Kasturiratne Anuradhani, Wickremasinghe A Rajitha, de Silva Nilanthi, Gunawardena N Kithsiri, Pathmeswaran Arunasalam, Premaratna Ranjan, Savioli Lorenzo, Lalloo David G, de Silva H Janaka
Faculty of Medicine, University of Kelaniya, Ragama, Sri Lanka.
PLoS Med. 2008 Nov 4;5(11):e218. doi: 10.1371/journal.pmed.0050218.
Envenoming resulting from snakebites is an important public health problem in many tropical and subtropical countries. Few attempts have been made to quantify the burden, and recent estimates all suffer from the lack of an objective and reproducible methodology. In an attempt to provide an accurate, up-to-date estimate of the scale of the global problem, we developed a new method to estimate the disease burden due to snakebites.
The global estimates were based on regional estimates that were, in turn, derived from data available for countries within a defined region. Three main strategies were used to obtain primary data: electronic searching for publications on snakebite, extraction of relevant country-specific mortality data from databases maintained by United Nations organizations, and identification of grey literature by discussion with key informants. Countries were grouped into 21 distinct geographic regions that are as epidemiologically homogenous as possible, in line with the Global Burden of Disease 2005 study (Global Burden Project of the World Bank). Incidence rates for envenoming were extracted from publications and used to estimate the number of envenomings for individual countries; if no data were available for a particular country, the lowest incidence rate within a neighbouring country was used. Where death registration data were reliable, reported deaths from snakebite were used; in other countries, deaths were estimated on the basis of observed mortality rates and the at-risk population. We estimate that, globally, at least 421,000 envenomings and 20,000 deaths occur each year due to snakebite. These figures may be as high as 1,841,000 envenomings and 94,000 deaths. Based on the fact that envenoming occurs in about one in every four snakebites, between 1.2 million and 5.5 million snakebites could occur annually.

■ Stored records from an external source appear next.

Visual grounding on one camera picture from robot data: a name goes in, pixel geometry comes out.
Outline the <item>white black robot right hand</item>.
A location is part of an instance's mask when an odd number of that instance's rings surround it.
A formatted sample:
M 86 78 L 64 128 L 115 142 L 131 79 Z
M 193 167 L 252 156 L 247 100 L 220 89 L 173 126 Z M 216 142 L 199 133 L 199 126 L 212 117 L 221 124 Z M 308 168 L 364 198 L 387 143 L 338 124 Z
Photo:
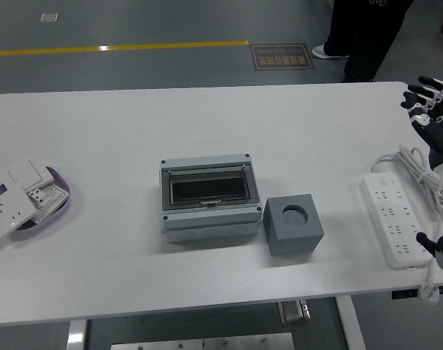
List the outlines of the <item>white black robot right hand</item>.
M 440 178 L 443 193 L 443 81 L 420 76 L 417 85 L 409 85 L 401 106 L 409 115 L 412 127 L 429 146 L 429 164 Z

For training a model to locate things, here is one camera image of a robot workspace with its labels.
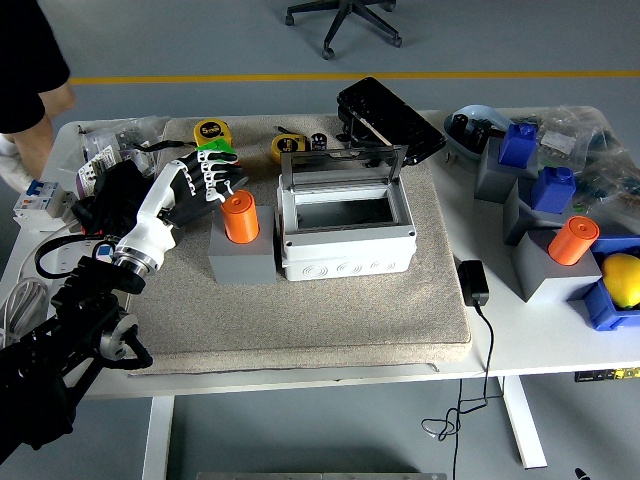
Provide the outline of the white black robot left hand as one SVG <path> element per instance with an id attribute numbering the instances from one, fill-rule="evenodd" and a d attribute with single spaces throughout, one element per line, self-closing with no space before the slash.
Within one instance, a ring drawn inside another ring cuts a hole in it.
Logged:
<path id="1" fill-rule="evenodd" d="M 196 150 L 167 163 L 138 209 L 135 226 L 116 245 L 115 264 L 158 271 L 178 243 L 177 231 L 222 206 L 247 180 L 233 151 Z"/>

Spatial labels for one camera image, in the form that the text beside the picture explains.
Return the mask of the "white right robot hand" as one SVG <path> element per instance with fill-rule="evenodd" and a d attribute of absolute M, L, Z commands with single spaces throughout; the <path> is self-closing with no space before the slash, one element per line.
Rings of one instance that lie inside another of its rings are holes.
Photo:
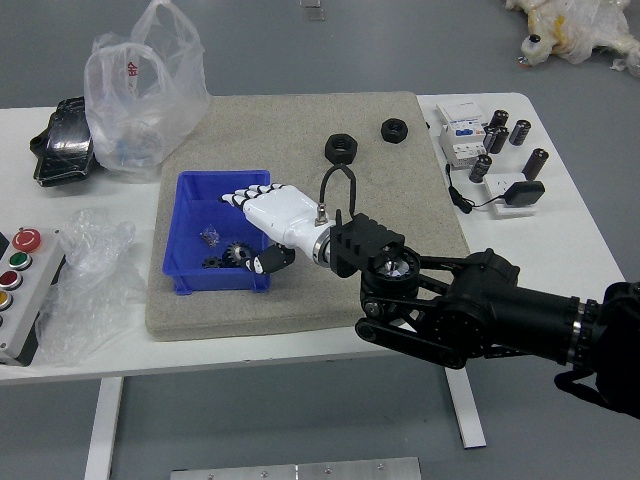
<path fill-rule="evenodd" d="M 322 204 L 292 185 L 251 185 L 220 197 L 241 210 L 246 220 L 272 240 L 273 245 L 246 261 L 257 274 L 271 274 L 293 263 L 300 251 L 327 268 L 330 228 L 335 225 Z"/>

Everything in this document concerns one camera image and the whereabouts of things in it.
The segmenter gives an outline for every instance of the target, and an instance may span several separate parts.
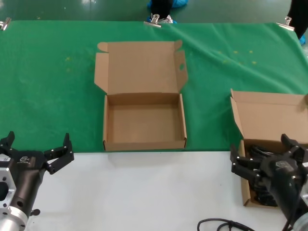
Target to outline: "open cardboard box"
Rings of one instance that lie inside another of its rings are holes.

Snakebites cause considerable morbidity and mortality worldwide. The highest burden exists in South Asia, Southeast Asia, and sub-Saharan Africa.
蛇咬伤导致的中毒是许多热带和亚热带国家的一个重要公共卫生问题。很少有人尝试对这一负担进行量化,而且最近的估计都缺乏客观且可重复的方法。为了提供对这一全球问题规模的准确、最新估计,我们开发了一种新方法来估计蛇咬伤导致的疾病负担。
全球估计基于区域估计,而区域估计又源自特定区域内各国可得的数据。采用了三种主要策略来获取原始数据:电子搜索关于蛇咬伤的出版物、从联合国组织维护的数据库中提取相关的特定国家死亡率数据,以及通过与关键信息提供者讨论来识别灰色文献。根据《2005年全球疾病负担》研究(世界银行全球疾病负担项目),将各国分为21个尽可能在流行病学上同质的不同地理区域。从出版物中提取中毒发病率数据,并用于估计各个国家的中毒人数;如果某个特定国家没有数据,则使用邻国的最低发病率。在死亡登记数据可靠的地方,使用报告的蛇咬伤死亡人数;在其他国家,则根据观察到的死亡率和高危人群来估计死亡人数。我们估计,全球每年至少发生42.1万次中毒和2万例死亡。这些数字可能高达184.1万次中毒和9.4万例死亡。基于每四例蛇咬伤中约有一例发生中毒这一事实,每年可能发生120万至550万次蛇咬伤。
蛇咬伤在全球范围内导致相当高的发病率和死亡率。最高负担存在于南亚、东南亚和撒哈拉以南非洲。